Wiring an SRE Agent into PagerDuty

Webhooks in. Acknowledgements out. The integration code, the auth pattern, the retry policy, and the bug that took us six weeks to find.

Webhooks in

PagerDuty fires a webhook on incident creation. The agent service receives it, verifies the signature, extracts the incident details; signature verification is non-negotiable because without it the endpoint is a denial-of-service surface; extract incident id, urgency, description, service id, escalation policy because these five fields cover most agent use cases.

• Webhook on incident creation. Agent service receives; verifies signature; extracts details.
• Signature verification non-negotiable. Without it, endpoint is a DoS surface.
• Five fields cover most cases. Incident id, urgency, description, service id, escalation policy.
• Per-event idempotency. Webhook delivery may retry; the agent must handle.

Acknowledgements out

The agent acknowledges and notes via the API. When the agent starts triaging, it acknowledges the incident in PagerDuty (silent to the team, the agent’s name is the acknowledger); when the agent finishes, it adds a note with the hypothesis that appears in the incident timeline; if the agent escalates, it does not auto-resolve and the human takes over.

• Ack on triage start. Silent to team; agent named as acknowledger.
• Note with hypothesis on finish. Appears in incident timeline; the agent’s output.
• No auto-resolve on escalation. Human takes over and resolves; the agent yields.
• Per-action audit log. Each PagerDuty mutation logged; supports investigation.

Auth pattern

The auth model is conservative. API key per environment, rotated quarterly with no sharing across environments; scopes are minimum required (“acknowledge incidents and add notes” is enough for most agents); audit log enabled because PagerDuty’s own audit log shows what the agent did and is useful for post-incident review.

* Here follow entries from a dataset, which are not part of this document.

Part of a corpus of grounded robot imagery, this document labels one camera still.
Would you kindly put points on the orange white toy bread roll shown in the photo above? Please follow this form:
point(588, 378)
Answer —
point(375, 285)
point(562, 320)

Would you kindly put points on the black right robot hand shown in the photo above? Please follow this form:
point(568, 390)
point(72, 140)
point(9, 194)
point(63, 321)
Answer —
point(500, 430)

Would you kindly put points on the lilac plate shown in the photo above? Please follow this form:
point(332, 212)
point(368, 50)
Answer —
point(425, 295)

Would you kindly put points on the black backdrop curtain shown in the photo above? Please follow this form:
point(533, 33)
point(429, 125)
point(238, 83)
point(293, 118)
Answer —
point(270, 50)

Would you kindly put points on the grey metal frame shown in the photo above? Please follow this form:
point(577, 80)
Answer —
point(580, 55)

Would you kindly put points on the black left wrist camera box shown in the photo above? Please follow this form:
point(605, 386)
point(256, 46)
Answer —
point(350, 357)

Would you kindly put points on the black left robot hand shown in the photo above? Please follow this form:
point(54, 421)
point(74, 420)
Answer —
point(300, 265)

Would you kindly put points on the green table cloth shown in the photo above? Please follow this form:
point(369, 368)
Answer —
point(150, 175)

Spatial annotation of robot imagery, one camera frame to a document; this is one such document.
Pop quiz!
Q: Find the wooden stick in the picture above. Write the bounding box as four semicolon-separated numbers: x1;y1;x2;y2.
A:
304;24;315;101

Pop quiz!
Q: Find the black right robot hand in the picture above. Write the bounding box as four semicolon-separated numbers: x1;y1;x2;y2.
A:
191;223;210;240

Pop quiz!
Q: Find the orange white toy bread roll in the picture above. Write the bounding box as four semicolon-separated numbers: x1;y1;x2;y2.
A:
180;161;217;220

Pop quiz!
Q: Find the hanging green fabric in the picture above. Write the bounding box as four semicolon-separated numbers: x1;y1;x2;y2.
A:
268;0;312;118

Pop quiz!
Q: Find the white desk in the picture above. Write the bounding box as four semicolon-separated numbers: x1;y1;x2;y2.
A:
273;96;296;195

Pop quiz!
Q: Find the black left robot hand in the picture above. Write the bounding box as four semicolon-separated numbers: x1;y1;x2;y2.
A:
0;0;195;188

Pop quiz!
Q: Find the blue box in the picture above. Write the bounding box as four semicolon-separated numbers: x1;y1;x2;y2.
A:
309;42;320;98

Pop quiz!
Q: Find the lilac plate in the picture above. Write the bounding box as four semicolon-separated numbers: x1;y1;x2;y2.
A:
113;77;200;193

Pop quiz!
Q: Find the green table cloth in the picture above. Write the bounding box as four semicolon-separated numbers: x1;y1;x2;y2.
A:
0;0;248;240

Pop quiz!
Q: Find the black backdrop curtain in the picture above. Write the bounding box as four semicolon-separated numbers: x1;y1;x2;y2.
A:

• Per-environment API key. Rotated quarterly; not shared across environments.
• Minimum scope. “Acknowledge plus note” covers most agents.
• Audit log enabled. Shows what the agent did; supports post-incident review.
• Per-key rotation cadence. Quarterly; documented; supports compliance.

Retry policy

The retry policy distinguishes idempotent from non-idempotent. Idempotent operations retry up to 3 times with exponential backoff; non-idempotent operations like creating notes retry once with a deduplication token (the dedup prevents double-notes on transient failures); hard cap 5 retries total per webhook (beyond that, log the failure and stop because the agent’s job is best-effort and PagerDuty has its own state of truth).

• Idempotent: 3 retries with backoff. Standard pattern; safe to repeat.
• Non-idempotent: 1 retry with dedup token. Prevents double-notes on transient failures.
• 5-retry hard cap. Beyond that, log and stop; PagerDuty is source of truth.
• Per-operation classification. Each operation tagged idempotent or not; supports correct retry.

The bug we hunted for six weeks

The lesson came from a six-week debugging session. Webhook signatures occasionally appeared invalid (the error rate was 0.3%, not enough to alert, enough to lose runs); root cause was that PagerDuty’s webhook payload contains a timestamp and we were stripping trailing whitespace from the body before verifying, but the signature was computed on the original body. Lesson: when verifying webhooks, do not normalise the body, verify the bytes you received exactly.

• 0.3% silent error. Not enough to alert; enough to lose runs.
• Whitespace strip broke signature. Signature was on original body; normalised body didn’t match.
• Don’t normalise the body. Verify the exact bytes received; the discipline.
• Per-webhook byte-perfect verification. Three-line fix; three-week diagnosis; the lesson compounds.